Bahçeli'nin konuşmasından öne çıkanlar şöyle:
'PUTİN, RUS RULETİ OYNUYOR'
"Rusya'nın sekizinci güne giren saldırısı sürmektedir. Ne var ki BM, suya sabuna dokunan hiçbir irade gösterememiştir. Ekonomik ve finansal yaptırım kararlarıyla oyalanmışlardır. Fakat bu ekonomik yaptırımların balistik füzelerle nasıl boy ölçüşeceği merak edilmektedir. Ukrayna'nın işgaliyle devletler arası ilişkilerde yeni bir sayfa açıldığı anlaşılmıştır. Putin'in 19. Yüzyıl jeopolitiğini canlandırma girişimi tehlikeli bir Rus Ruleti oynamaktır. Daha düne kadar Karadeniz bir Türk gölüydü. Tarihe bakarsak Türk milleti karşısında konuşmaya hiçbir milletin cüreti yetmez. Tarihi gerçekler konuşmaya başlarsa dize gelmeyen millet kalmaz.

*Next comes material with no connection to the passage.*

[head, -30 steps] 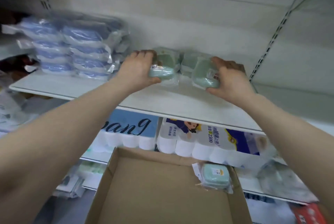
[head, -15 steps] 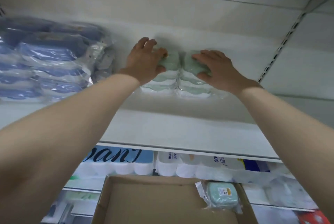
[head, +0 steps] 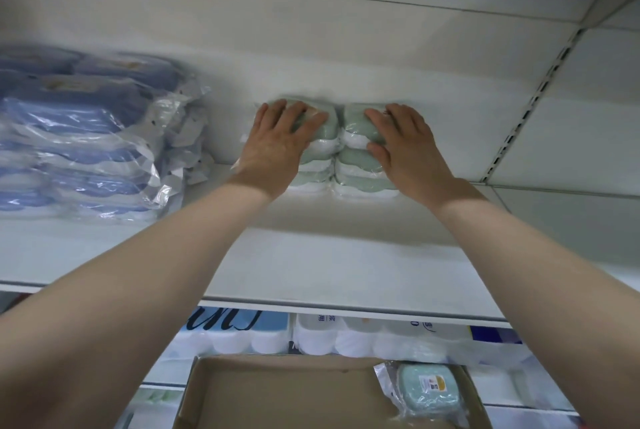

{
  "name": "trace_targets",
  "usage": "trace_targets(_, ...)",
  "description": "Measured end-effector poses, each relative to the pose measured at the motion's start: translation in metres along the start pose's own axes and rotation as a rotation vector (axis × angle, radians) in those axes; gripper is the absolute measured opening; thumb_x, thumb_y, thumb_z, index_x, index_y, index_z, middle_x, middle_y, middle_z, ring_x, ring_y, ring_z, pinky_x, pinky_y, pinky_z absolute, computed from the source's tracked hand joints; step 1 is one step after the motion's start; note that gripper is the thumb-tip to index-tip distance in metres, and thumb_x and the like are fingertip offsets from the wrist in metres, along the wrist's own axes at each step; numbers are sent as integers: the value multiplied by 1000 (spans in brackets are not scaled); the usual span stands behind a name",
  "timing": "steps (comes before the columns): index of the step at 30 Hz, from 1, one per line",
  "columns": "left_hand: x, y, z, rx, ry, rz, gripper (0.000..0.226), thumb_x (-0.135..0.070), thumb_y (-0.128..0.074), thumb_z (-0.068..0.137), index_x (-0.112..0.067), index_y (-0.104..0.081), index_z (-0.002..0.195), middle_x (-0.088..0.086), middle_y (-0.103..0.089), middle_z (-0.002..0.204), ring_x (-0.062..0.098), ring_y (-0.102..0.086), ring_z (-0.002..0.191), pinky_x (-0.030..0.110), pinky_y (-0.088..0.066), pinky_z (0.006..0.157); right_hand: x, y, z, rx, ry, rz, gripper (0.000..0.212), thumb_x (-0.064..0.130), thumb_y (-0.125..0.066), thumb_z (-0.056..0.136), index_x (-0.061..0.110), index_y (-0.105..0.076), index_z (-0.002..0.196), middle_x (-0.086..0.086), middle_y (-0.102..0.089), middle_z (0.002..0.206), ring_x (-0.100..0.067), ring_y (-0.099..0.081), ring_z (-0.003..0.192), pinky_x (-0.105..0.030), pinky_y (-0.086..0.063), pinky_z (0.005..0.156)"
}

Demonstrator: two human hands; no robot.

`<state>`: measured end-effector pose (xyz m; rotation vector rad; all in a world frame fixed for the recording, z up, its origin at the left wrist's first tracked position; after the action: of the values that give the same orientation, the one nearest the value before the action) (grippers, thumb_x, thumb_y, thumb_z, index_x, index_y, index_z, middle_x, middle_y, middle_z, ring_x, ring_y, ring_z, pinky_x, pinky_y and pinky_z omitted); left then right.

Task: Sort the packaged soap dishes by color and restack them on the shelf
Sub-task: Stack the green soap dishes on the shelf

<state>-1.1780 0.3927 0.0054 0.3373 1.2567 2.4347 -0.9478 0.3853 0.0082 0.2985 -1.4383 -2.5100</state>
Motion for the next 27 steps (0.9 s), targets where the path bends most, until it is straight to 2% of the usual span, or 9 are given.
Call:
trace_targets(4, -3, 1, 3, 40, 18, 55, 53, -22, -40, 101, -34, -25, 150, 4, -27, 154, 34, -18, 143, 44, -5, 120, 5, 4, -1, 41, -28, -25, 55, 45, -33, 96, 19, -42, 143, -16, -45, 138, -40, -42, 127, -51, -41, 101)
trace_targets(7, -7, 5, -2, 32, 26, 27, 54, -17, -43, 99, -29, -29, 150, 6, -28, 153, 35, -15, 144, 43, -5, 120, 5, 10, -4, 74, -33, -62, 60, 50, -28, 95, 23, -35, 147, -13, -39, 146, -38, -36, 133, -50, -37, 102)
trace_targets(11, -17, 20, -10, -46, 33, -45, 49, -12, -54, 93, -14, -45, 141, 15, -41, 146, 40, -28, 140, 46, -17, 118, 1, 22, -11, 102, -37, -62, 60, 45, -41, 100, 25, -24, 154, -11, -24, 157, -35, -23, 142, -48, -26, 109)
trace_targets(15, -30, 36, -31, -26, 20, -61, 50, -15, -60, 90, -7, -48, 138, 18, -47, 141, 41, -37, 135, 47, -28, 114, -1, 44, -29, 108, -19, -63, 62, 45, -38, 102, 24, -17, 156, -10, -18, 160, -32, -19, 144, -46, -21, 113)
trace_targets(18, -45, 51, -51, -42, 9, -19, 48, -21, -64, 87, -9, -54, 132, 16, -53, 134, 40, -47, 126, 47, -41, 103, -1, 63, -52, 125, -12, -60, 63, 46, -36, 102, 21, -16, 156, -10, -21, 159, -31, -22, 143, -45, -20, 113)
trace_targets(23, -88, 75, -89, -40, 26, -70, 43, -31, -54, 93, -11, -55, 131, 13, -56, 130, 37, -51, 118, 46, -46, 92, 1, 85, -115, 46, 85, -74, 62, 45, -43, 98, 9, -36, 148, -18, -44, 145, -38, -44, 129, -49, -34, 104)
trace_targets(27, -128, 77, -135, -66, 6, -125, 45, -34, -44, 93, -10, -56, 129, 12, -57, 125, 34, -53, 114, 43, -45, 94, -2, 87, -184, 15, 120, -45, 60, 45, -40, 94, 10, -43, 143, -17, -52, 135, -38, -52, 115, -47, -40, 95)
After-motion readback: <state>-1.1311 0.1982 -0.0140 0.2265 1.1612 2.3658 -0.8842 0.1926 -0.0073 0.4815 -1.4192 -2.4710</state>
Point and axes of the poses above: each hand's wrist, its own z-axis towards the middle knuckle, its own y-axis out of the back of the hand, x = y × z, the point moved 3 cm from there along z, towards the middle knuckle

'FİLLER TEPİŞİRKEN ÇİMENLER EZİLMİŞTİR'
Donbass'ı Ukrayna'dan almaya çalışmak bölücülüktür. Ukrayna krizinin bir ucunda Rusya varken, diğer ucunda NATO vardır. Deyim yerindeyse filler tepişirken çimenler ezilmiştir. Masumların feryat figan sesleri, yollara dökülen suçsuz insanların dramı, tuzu kuruların beyanat üzerine beyanatları güçlülerin gösterisidir. Putin'in NATO'nun genişleme politikasından rahatsızlığı sır değildir. 2008'de Ukrayna'yı NATO üyesi yapma kararının askıda kalması, bölge gerginliğini tırmandırmaktan başka bir işe yaramamıştır. Bu kapsamda Ukrayna'yı bu hale getiren Rusya'nın yanında Batı ülkeleri de değil midir? ABD ile AB ülkeleri küresel sahnenin ön tarafında yaptırım kararı açıklanırken Rusya'yla mutabakat zemini hazırlamadıklarını ispat edemezler. Ekonomik yaptırımların artırılması, uçaklara yasak getirilmesi Rusya'ya engel olamamıştır. Batı devamlı top çevirmiş, durumu kurtardığını sanıp Ukrayna'yı Rusya'nın kucağına bırakmıştır.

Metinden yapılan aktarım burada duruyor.